Luego vino Eusko Alkartasuna a lastrar el pelotón, descubriendo que en Mondragón sí, pero que en los demás sitios no. Descubriendo que la réplica ha de depender de la localidad en la que esté empadronada la víctima mortal. Pero siempre aparece alguien más tardón; y ahora toca esperar a ver qué decide la asamblea mondragonesa de Ezker Batua. Isaías Carrasco fue asesinado el 7 de marzo. Ya han transcurrido un mes y una semana, y todavía el Consistorio del que había formado parte continúa en manos de quienes, en el mejor de los casos, consideran que su muerte fue la expresión de un «conflicto político y armado» que precisa una solución dialogada con quienes dispararon contra Isaías.
El término municipal de Mondragón permite múltiples rodeos; quizá más que ninguna otra localidad.
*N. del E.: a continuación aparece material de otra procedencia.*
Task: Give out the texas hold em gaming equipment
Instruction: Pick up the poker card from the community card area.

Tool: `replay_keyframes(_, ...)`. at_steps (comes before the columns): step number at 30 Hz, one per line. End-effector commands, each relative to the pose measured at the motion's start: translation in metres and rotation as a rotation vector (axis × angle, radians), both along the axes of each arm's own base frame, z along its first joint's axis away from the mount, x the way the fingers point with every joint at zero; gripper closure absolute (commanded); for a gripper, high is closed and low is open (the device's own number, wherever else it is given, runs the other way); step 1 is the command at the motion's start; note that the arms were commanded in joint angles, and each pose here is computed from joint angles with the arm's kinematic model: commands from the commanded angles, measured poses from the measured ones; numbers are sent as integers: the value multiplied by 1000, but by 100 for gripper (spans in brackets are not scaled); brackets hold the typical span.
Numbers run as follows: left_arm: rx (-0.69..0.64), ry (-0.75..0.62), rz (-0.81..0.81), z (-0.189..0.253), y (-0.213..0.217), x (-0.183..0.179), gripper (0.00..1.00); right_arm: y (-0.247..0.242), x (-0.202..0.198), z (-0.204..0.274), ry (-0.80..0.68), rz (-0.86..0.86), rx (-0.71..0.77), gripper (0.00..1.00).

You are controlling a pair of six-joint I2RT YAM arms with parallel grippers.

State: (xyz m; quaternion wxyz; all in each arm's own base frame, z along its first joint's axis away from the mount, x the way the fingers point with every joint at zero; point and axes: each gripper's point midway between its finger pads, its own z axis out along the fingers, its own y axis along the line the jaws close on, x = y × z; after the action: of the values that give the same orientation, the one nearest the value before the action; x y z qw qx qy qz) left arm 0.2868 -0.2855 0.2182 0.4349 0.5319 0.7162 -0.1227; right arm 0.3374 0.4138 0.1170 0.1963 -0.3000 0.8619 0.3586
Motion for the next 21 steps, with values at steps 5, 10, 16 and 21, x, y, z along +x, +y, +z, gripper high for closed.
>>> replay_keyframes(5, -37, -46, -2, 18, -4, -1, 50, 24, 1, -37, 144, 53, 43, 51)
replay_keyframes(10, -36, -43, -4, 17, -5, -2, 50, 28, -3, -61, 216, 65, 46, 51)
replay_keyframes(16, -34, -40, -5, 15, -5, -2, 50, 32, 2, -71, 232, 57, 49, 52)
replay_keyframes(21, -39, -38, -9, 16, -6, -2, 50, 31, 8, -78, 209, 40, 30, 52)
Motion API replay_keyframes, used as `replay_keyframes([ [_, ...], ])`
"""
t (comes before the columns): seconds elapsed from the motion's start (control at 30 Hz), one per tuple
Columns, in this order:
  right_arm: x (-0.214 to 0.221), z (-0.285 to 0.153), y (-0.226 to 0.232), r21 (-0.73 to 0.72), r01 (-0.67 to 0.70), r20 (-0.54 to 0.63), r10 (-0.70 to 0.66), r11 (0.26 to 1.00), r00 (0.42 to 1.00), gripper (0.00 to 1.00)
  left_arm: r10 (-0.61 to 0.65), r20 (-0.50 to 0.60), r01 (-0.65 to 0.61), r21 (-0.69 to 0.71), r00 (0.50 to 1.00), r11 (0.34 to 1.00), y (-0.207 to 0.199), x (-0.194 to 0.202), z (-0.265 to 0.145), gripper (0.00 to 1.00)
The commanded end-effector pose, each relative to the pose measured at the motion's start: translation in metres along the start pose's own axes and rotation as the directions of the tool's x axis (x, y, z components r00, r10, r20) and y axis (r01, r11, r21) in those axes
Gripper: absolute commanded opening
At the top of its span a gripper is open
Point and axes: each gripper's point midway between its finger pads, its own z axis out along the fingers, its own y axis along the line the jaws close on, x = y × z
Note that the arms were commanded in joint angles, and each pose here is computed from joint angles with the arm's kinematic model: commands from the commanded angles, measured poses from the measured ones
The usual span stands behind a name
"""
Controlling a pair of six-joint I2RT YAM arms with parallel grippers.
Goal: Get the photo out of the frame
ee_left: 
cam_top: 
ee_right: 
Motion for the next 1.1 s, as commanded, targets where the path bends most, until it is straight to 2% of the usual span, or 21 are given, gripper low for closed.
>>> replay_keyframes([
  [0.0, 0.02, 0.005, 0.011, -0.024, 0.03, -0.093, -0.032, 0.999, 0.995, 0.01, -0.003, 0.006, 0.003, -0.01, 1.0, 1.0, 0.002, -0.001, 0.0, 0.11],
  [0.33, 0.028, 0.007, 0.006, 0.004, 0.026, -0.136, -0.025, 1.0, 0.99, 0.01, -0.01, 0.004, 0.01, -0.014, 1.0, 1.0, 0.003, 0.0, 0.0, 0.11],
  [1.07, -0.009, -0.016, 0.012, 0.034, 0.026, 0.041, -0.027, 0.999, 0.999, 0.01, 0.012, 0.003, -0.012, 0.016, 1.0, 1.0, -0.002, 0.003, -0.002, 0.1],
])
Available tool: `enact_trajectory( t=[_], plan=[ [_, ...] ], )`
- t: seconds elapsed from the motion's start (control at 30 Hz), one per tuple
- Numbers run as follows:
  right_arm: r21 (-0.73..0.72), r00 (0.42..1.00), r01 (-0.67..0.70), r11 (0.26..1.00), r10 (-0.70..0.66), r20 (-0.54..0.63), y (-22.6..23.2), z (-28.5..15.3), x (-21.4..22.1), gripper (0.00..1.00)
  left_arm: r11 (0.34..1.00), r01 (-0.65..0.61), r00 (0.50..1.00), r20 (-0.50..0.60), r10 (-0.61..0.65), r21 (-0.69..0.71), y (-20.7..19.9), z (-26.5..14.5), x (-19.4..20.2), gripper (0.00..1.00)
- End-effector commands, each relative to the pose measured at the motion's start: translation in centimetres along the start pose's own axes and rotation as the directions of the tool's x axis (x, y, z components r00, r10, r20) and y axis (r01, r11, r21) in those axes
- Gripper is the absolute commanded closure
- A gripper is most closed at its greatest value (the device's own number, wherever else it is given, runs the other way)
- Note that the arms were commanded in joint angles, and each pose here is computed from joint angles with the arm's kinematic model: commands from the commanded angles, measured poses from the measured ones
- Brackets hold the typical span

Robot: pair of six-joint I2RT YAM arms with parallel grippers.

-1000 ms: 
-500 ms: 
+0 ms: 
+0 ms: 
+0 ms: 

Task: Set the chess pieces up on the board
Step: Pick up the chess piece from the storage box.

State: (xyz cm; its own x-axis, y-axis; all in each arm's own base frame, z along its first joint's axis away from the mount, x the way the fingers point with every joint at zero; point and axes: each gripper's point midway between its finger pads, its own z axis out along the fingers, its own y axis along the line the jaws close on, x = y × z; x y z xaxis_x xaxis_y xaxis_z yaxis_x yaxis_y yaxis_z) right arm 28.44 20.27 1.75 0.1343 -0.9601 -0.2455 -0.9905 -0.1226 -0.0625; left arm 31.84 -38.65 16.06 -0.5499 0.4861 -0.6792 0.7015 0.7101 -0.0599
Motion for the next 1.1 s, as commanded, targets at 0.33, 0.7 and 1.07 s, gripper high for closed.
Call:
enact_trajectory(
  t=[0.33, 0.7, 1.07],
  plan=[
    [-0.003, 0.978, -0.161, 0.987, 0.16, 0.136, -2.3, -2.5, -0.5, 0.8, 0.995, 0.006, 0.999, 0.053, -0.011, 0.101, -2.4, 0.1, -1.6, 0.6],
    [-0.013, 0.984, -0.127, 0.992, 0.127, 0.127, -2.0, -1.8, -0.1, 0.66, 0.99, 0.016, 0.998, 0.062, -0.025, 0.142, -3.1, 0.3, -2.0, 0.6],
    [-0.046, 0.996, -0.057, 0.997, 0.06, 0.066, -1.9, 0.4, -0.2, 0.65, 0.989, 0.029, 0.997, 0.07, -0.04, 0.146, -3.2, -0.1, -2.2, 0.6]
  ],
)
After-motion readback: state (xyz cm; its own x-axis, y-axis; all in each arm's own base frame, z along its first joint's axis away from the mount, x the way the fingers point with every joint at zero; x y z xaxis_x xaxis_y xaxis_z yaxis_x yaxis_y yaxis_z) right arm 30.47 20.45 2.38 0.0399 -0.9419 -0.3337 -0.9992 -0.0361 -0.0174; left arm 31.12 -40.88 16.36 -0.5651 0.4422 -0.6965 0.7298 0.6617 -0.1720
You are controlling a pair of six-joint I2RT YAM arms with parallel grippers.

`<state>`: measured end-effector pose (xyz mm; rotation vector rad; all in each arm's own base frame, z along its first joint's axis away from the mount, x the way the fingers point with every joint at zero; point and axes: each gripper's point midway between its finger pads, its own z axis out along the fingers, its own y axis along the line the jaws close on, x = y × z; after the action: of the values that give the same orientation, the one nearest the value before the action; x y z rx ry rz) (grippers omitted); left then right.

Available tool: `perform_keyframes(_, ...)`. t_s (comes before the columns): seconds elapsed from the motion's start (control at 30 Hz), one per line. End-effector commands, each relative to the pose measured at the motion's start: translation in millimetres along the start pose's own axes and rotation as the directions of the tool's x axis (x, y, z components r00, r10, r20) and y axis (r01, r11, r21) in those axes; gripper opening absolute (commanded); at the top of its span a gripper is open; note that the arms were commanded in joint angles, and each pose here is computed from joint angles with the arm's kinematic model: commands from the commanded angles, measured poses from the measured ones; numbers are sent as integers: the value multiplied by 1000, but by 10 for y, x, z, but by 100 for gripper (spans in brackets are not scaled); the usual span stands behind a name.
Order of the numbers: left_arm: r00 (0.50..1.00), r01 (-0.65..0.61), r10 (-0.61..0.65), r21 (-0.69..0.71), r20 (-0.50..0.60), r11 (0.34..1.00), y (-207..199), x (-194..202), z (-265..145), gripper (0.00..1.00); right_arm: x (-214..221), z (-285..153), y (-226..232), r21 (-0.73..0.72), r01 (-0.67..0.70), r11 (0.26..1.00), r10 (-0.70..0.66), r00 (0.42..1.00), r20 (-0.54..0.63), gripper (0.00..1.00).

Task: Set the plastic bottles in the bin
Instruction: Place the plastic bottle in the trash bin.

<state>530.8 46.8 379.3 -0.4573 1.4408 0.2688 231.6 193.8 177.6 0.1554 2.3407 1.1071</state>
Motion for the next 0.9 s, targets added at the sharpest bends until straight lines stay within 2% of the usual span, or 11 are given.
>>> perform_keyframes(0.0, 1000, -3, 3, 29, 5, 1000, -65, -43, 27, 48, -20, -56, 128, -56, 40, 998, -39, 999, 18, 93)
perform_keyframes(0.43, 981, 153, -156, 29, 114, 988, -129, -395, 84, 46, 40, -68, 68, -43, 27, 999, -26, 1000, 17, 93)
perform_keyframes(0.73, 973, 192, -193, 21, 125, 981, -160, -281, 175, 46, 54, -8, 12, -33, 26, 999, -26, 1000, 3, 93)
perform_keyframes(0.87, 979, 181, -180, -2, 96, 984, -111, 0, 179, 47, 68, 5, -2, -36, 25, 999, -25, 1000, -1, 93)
No en balde está situado prácticamente en el centro de Euskadi. Pero resulta descorazonador que para acceder al núcleo de su poder local la democracia deba recorrer un trayecto tan extenuante. Y todo porque una parte de las fuerzas democráticas, las que integran el Gobierno vasco, se resisten a cortar definitivamente amarras con quienes siguen dando cobertura política al terrorismo.
En el cálculo de sus deseos soberanistas aparece la izquierda abertzale como sumando para el más allá del Estatuto. En el cálculo de sus expectativas electorales también aparece la izquierda abertzale, ilegalizada, como caladero del que extraer los votos precisos para que todo siga igual. Es decir, para que el tripartito de Ibarretxe obtenga una prórroga de otros cuatro años. Sólo los más perspicaces del nacionalismo parecen darse cuenta de que la izquierda abertzale representa ya un peso muerto. Pero tampoco son capaces de actuar con la presteza que exigiría su convencimiento, y van dando largas que otros, aún más renuentes al cambio, aprovechan para prolongar esto tan incalificable.